I'm hoping in the near future to be able to save enough money to buy a wedge of land with some kind of house on, next to my brother's farm in France. I don't want a mortgage, so any money I do save needs to be somewhere secure. That's all I'm worried about. I don't give a toss about the latest flat screen TV or other useless crap other people spend their money or credit on, all I want is to buy some land so at least my family won't starve when the shit really hits the fan.

Hmmm, given the track record of Frenchmen, I'm not sure they'd give a monkeys about your landrights if the shit really hits the fan ;-)


However, it's a fun idea. So how about instead of banks, investing with these fruitcakes

all I want is to buy some land so at least my family won't starve when the shit really hits the fan.

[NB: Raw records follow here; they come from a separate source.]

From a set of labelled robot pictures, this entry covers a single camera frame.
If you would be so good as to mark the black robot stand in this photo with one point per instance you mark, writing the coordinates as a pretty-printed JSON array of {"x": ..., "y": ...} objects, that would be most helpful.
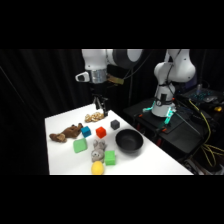
[{"x": 186, "y": 133}]

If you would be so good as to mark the green cube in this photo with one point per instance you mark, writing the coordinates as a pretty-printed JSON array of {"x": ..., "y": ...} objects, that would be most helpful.
[{"x": 110, "y": 157}]

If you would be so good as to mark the dark grey cube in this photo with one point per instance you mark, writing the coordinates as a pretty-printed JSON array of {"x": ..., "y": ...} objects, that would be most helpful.
[{"x": 115, "y": 124}]

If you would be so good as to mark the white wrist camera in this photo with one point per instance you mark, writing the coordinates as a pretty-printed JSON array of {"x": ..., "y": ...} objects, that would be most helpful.
[{"x": 82, "y": 77}]

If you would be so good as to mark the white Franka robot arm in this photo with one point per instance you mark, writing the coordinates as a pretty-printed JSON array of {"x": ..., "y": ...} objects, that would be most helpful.
[{"x": 170, "y": 71}]

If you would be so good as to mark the grey plush animal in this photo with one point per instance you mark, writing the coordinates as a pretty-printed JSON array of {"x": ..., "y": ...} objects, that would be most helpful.
[{"x": 98, "y": 150}]

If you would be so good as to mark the light green flat block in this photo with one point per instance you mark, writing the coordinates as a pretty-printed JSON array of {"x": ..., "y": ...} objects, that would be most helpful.
[{"x": 80, "y": 145}]

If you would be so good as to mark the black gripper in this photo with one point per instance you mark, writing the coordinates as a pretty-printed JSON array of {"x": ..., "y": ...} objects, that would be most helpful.
[{"x": 98, "y": 89}]

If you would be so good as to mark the brown plush animal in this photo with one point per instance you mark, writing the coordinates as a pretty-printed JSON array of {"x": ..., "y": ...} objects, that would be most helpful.
[{"x": 67, "y": 132}]

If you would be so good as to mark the tan plush toy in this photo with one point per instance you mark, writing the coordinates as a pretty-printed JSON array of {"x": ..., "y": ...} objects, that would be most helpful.
[{"x": 94, "y": 117}]

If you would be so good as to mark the yellow lemon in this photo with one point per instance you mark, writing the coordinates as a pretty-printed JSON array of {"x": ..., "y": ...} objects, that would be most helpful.
[{"x": 97, "y": 168}]

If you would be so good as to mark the blue cube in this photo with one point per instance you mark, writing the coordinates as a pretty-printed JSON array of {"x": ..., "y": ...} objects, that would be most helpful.
[{"x": 86, "y": 131}]

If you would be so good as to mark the red cube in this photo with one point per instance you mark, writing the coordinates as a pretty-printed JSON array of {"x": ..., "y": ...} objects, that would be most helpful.
[{"x": 101, "y": 132}]

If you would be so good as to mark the black electronics box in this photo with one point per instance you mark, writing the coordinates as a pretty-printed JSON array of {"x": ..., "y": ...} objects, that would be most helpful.
[{"x": 201, "y": 95}]

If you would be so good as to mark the black bowl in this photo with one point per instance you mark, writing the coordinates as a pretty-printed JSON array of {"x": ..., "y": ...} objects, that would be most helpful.
[{"x": 129, "y": 141}]

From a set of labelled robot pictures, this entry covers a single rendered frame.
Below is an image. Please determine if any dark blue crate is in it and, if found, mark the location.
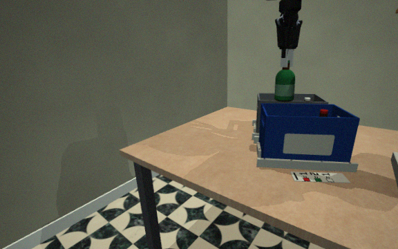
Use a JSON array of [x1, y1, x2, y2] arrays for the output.
[[260, 103, 360, 163]]

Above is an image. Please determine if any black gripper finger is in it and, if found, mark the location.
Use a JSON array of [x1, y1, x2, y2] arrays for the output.
[[275, 15, 293, 67], [288, 17, 303, 67]]

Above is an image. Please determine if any dark grey divided crate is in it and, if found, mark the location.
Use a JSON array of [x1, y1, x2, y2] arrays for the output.
[[256, 93, 329, 133]]

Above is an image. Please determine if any white paper pick list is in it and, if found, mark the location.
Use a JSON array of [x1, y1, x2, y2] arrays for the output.
[[290, 172, 350, 183]]

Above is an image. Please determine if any red bottle with pink label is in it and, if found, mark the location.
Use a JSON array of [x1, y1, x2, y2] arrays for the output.
[[319, 109, 328, 117]]

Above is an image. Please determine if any green bottle with pale green label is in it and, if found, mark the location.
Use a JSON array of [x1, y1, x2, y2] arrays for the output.
[[274, 60, 295, 102]]

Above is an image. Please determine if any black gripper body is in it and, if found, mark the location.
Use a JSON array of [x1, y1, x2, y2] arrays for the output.
[[279, 0, 301, 27]]

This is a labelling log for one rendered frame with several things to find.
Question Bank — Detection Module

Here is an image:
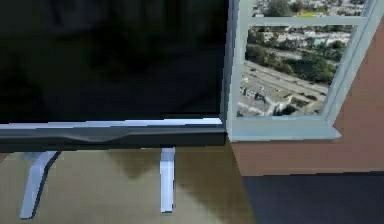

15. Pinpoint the white framed window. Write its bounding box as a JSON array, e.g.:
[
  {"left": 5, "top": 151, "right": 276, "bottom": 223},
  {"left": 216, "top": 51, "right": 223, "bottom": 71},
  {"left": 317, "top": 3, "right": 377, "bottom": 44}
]
[{"left": 226, "top": 0, "right": 384, "bottom": 143}]

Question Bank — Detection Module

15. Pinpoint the olive wooden television stand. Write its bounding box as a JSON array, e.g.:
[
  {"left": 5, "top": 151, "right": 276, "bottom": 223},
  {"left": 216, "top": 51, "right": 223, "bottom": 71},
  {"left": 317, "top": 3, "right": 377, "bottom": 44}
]
[{"left": 0, "top": 139, "right": 257, "bottom": 224}]

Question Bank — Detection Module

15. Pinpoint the black television set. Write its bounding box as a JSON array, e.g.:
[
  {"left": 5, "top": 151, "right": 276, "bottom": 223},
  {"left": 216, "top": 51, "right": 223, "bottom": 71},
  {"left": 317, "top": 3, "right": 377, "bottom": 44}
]
[{"left": 0, "top": 0, "right": 234, "bottom": 220}]

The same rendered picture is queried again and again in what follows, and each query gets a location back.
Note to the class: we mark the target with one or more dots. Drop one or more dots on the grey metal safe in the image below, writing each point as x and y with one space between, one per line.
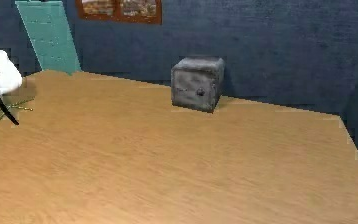
195 85

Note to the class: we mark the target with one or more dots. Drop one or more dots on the white chair with black legs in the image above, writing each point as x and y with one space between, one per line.
2 75

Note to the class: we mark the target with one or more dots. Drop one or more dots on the brown framed wall picture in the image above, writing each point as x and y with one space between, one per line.
120 10

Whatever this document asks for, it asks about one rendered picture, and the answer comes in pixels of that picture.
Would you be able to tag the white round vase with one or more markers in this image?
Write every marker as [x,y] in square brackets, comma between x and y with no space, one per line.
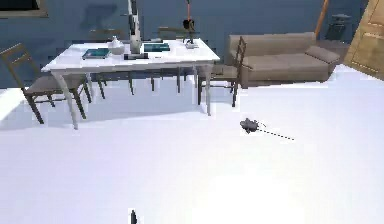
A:
[116,46]

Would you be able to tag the orange floor lamp pole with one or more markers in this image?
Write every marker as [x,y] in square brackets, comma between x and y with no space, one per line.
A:
[321,18]

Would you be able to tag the black remote control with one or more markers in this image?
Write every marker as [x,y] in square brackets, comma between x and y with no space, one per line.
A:
[136,56]

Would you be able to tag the light wooden room door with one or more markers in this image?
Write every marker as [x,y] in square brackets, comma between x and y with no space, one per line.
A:
[368,43]

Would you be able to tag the brown wooden chair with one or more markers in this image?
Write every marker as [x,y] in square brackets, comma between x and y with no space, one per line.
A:
[240,53]
[43,85]
[131,83]

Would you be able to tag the white dining table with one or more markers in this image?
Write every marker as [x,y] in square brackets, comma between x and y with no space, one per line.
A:
[173,56]

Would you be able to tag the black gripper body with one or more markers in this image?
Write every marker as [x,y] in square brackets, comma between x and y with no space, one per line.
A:
[133,218]

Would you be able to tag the beige sofa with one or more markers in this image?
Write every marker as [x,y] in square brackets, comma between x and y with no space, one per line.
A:
[283,63]

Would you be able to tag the dark grey bin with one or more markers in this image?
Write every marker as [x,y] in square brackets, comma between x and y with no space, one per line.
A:
[337,28]

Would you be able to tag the window with beige frame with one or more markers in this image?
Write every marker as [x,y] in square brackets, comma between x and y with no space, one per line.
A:
[20,13]

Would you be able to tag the teal book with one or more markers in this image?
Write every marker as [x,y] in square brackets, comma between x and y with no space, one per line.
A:
[96,53]
[156,47]

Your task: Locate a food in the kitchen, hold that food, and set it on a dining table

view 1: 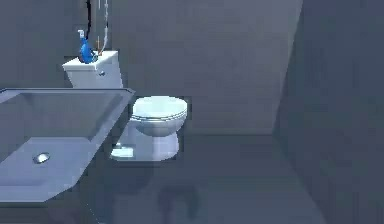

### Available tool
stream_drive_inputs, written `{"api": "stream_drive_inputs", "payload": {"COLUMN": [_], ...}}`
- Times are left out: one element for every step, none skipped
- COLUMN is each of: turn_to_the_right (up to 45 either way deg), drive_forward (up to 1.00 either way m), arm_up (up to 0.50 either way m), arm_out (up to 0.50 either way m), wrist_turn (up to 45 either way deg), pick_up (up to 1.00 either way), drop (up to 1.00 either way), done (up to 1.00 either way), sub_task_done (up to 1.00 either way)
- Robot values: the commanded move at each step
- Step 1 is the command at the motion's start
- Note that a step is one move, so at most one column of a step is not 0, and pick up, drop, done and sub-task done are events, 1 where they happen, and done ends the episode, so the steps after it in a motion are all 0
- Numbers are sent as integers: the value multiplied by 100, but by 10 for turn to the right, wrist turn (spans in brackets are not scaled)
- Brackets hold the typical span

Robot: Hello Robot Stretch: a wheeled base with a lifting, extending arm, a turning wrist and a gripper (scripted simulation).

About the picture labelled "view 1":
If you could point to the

This just made me think of Iron Maiden singing "Ruuuuun to the hilllllllllls, ruuuuun for your liiiiiife!"


Sorry, I'll go back to sleep :-$

Chav do you live in publicly subsidised housing now? Forgive me for not being sure, though I infer from your post you have been/still do while you've gotten on your feet to 'start earning'.


If so, are you now saying you'll save enough cash in the next few years to pay outright for a property/house in France and move there?

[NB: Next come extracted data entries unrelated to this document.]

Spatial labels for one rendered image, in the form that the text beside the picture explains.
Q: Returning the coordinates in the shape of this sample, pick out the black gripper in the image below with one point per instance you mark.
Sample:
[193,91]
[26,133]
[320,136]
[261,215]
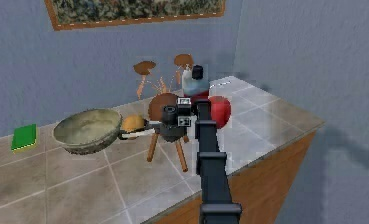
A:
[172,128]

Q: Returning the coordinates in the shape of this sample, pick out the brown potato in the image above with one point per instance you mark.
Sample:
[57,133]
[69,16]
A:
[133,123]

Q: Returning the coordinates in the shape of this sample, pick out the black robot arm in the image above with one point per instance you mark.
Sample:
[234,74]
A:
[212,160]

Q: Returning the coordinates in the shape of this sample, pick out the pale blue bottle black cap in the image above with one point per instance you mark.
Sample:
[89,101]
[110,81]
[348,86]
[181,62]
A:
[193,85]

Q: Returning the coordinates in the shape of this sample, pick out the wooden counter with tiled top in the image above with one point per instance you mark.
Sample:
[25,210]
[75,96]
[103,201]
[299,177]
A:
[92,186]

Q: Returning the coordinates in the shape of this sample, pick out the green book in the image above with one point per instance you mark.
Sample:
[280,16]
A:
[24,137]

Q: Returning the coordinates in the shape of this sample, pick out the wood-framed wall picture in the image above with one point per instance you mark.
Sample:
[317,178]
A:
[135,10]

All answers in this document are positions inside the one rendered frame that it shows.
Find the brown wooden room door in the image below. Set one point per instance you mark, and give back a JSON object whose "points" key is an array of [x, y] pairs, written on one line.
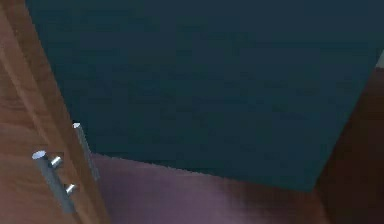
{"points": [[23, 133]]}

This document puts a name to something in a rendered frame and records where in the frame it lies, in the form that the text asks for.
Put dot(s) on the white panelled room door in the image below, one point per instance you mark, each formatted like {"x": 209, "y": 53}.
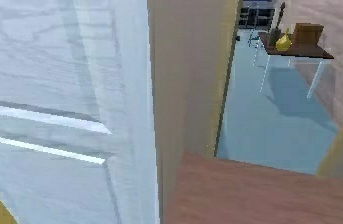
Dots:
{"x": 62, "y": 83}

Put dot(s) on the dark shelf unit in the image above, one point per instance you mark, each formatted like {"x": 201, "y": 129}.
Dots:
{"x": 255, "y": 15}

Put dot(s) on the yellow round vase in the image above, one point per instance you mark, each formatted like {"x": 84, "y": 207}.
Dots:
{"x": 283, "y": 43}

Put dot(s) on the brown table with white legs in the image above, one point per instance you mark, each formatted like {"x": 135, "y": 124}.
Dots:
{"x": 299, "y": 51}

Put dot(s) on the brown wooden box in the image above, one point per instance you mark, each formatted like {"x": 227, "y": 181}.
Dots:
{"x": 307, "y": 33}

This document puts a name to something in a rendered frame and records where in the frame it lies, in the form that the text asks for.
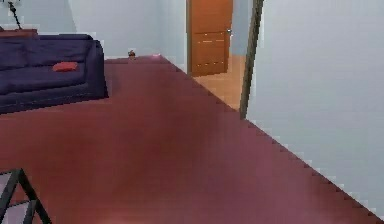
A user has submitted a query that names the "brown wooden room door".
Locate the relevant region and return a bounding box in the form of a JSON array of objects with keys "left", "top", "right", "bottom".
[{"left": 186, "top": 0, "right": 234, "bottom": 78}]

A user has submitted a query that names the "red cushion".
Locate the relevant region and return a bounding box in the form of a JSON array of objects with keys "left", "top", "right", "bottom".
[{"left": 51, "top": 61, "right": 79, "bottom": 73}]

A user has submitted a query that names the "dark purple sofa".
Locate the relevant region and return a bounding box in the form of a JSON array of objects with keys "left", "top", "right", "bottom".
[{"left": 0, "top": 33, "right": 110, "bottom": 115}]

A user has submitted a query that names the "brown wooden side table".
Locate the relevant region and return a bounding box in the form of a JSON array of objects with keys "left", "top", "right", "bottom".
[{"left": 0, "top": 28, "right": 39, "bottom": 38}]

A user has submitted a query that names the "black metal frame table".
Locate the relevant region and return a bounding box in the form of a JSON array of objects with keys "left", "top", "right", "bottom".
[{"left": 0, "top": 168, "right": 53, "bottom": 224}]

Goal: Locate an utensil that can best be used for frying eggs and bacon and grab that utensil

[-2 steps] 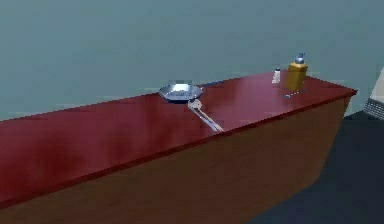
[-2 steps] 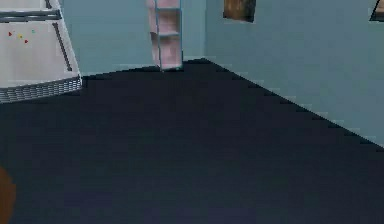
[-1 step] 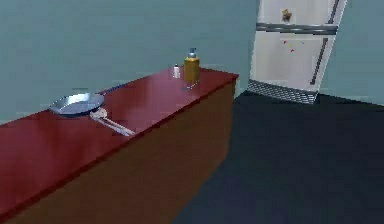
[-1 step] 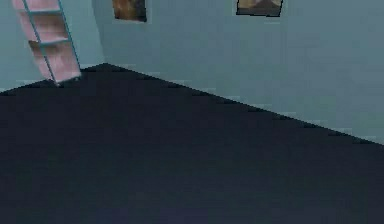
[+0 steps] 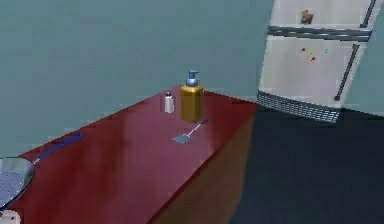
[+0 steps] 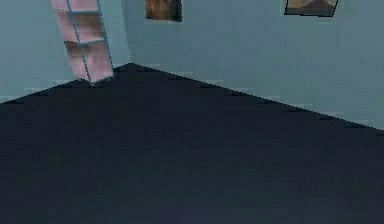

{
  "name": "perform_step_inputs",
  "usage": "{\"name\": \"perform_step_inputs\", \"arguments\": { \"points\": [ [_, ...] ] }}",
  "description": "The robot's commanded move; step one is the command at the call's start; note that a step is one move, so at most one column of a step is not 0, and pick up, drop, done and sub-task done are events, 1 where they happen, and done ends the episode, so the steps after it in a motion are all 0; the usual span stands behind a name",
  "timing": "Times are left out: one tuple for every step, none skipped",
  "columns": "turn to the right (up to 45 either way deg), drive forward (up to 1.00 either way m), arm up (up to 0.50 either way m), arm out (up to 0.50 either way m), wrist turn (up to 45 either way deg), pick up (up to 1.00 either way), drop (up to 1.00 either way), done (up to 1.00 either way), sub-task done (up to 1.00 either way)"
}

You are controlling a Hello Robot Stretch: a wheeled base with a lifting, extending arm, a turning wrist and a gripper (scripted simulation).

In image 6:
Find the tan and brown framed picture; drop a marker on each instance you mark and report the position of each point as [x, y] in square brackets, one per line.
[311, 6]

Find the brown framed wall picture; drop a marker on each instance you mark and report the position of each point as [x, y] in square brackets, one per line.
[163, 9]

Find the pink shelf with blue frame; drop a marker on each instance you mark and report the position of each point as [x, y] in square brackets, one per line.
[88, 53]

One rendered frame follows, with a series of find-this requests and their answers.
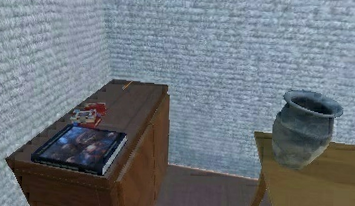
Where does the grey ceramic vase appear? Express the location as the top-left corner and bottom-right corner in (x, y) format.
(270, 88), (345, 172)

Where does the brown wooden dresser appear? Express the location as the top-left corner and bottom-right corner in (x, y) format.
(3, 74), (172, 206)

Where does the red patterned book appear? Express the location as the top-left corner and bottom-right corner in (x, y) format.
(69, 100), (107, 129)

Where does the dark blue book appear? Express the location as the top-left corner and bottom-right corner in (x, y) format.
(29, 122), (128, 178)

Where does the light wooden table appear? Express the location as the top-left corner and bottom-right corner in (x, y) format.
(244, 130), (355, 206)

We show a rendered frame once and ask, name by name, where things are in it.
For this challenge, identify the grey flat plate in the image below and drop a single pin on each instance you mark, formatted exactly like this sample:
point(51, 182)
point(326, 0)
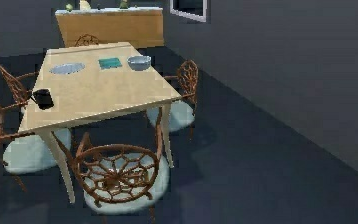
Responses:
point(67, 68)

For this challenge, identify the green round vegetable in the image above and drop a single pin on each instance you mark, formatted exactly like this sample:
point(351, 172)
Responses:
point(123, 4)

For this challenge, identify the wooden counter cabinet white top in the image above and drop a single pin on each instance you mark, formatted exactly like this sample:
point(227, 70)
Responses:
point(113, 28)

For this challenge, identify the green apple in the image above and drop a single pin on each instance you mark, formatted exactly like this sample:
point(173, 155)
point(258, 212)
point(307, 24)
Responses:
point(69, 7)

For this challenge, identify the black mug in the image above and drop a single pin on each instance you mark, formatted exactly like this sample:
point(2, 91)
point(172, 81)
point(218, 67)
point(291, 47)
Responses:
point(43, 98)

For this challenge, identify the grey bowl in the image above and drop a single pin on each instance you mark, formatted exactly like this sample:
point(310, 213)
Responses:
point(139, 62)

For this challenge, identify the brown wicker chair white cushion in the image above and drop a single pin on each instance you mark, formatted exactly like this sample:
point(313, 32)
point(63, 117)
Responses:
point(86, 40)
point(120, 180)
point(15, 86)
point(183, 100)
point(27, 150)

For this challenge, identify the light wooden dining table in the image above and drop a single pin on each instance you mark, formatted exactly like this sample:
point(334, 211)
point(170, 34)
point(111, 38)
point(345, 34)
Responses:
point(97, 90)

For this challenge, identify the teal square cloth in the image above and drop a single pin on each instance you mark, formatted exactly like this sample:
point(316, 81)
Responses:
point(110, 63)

Wouldn't it be a better plan to invest in a property here now that you can and then sell up? Besides the facts your means may now or very soon (assuming you can plow a lot of cash into savings) mean you no longer require subsidised housing (though you'll not be means tested or challenged, sadly) it just seems good financial sense to do it.

I'd bet the maths doesn't work on that one Rico. Remember that at first most of your mortgage repayments are interest not capital.


If the interest component is higher than the subsidised rent, and the house doesn't acquire significant additional value over the next say ten years, then there'd have a better net return staying in subisidised housing.


I'm not sure whether this is CWALD's position, but I would consider this to be a crime against welfare ;-). The rent is subsidised against tax payers, so effectively it would be the tax payer paying for the property in France, not CWALD.